今年の1月15日に放送されたNHKスペシャル「シリーズ原発危機 知られざる放射能汚染~海からの緊急報告」をご覧になっただろうか。私は放送されていたことをまったく知らずにいたのだが、時々記事を引用させていただいている「カレイドスコープ」さんの記事(こちら) にリンク先(こちら) が載っていた。この動画もいつ削除されるか分からないが、興味のある方は早めにご覧になってはどうかと思う。

何と言っても衝撃的だったのが、立入禁止とされていた原発から20km圏内の海域に政府の許可を得て、初めてNHKと専門家が測定に入ったときのシーンである。

海面の放射線量を計測してみるとそれほど高くない。ところが海底の泥が舞い上がるたびに海中に降ろした測定機の線量が上昇する。結局、保安院が発表していた「海の中では十分に薄められて拡散するので大丈夫だ」という説明は何だったのか。事故から半年経過した時点での計測なのに、20km圏内の海底の泥には相当量の放射性セシウムが固着している。番組中で報じているように、海底の泥から魚の餌になるゴカイには4分の1の量の放射能しか移行していないが、そのゴカイを食べたメバルなどの底魚は、ほぼ海底の泥と同じ量になる。食物連鎖を通じた濃縮のためである。

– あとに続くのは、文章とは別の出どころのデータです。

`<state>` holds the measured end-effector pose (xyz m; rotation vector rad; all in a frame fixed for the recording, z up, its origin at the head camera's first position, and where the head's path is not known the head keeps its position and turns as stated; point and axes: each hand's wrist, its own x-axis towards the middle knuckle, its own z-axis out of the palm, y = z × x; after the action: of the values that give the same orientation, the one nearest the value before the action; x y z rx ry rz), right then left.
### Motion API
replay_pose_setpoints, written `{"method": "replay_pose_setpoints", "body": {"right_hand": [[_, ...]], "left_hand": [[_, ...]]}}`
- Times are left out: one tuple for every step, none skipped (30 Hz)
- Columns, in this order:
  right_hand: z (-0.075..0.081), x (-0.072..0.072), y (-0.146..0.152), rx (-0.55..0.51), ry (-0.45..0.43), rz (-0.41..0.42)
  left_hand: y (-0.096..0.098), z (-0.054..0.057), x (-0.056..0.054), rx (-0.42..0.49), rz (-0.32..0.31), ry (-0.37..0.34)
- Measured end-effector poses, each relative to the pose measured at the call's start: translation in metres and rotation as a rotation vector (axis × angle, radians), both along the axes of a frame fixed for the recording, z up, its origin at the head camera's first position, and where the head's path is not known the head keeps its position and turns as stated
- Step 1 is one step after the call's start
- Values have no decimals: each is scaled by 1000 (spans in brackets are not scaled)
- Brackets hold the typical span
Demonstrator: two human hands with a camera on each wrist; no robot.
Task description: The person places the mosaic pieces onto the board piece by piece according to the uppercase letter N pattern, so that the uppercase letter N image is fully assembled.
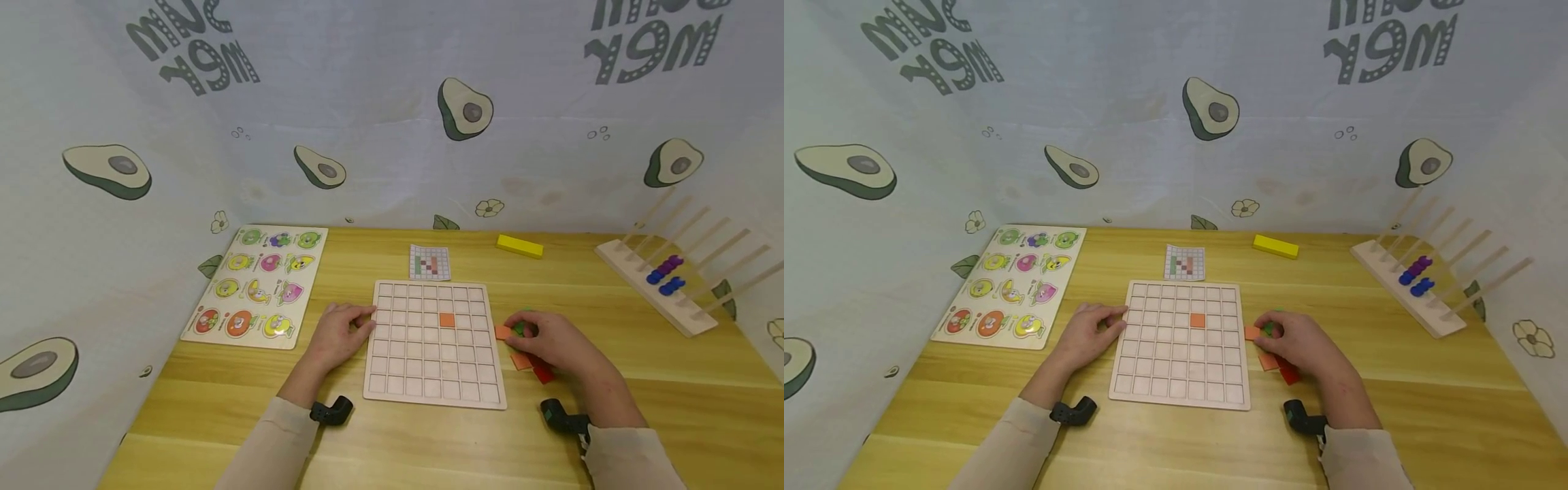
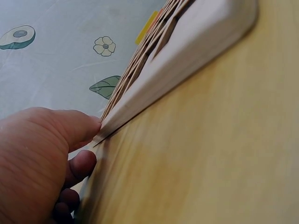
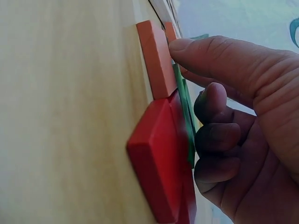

しかも、海の汚染は福島第一原発周辺の海域に留まらない。川が海に流れ込むことで生じる「沿岸流」によって放射性物質は千葉県の銚子沖まで運ばれ、所々に海の中のホットスポットを作り出している。

海の中ばかりではない。群馬県の湖でとれるワカサギの放射能が相当高く、湖底にセシウムがたまっていることが分かった。周囲の山から幾つかの川が流れ込み、湖から流れ下る川が一本しかないこともあって、閉鎖性の高い湖になっていることが原因のようだ。

もう一つ、東京湾の放射能汚染がこれから進むだろうという予測も衝撃的だった。荒川など東京湾に注ぐ河川を運ばれきた放射性セシウムが東京湾に流れ込み、内海のように閉じられた東京湾の中に蓄積していくということらしい。

群馬大の早川教授が作成した放射能汚染マップ(六訂版はこちら )を見るとよく分かるが、放射性物質が降下したのは福島県内だけではない。北は宮城、岩手。南は関東のほぼ全域。ただ、気流の影響で、降下した地点は局所的である。

山に降下した放射性物質は、雨のたびに流れて川に注ぎ込み、そこから湖、海へと運ばれていく。そうなると、浄水場に放射性物質が流入していても不思議ではないだろう。最近のホルムアルデヒド騒動も、原因がよく分かっていないようだが、放射性物質が多く流入し測定値が高くはね上がったことを隠すためではないのかと疑いたくなる。

いずれにしても、海や川や湖の中に流れ込んだ放射能は、薄められて拡散するから大丈夫だということにはならないようだ。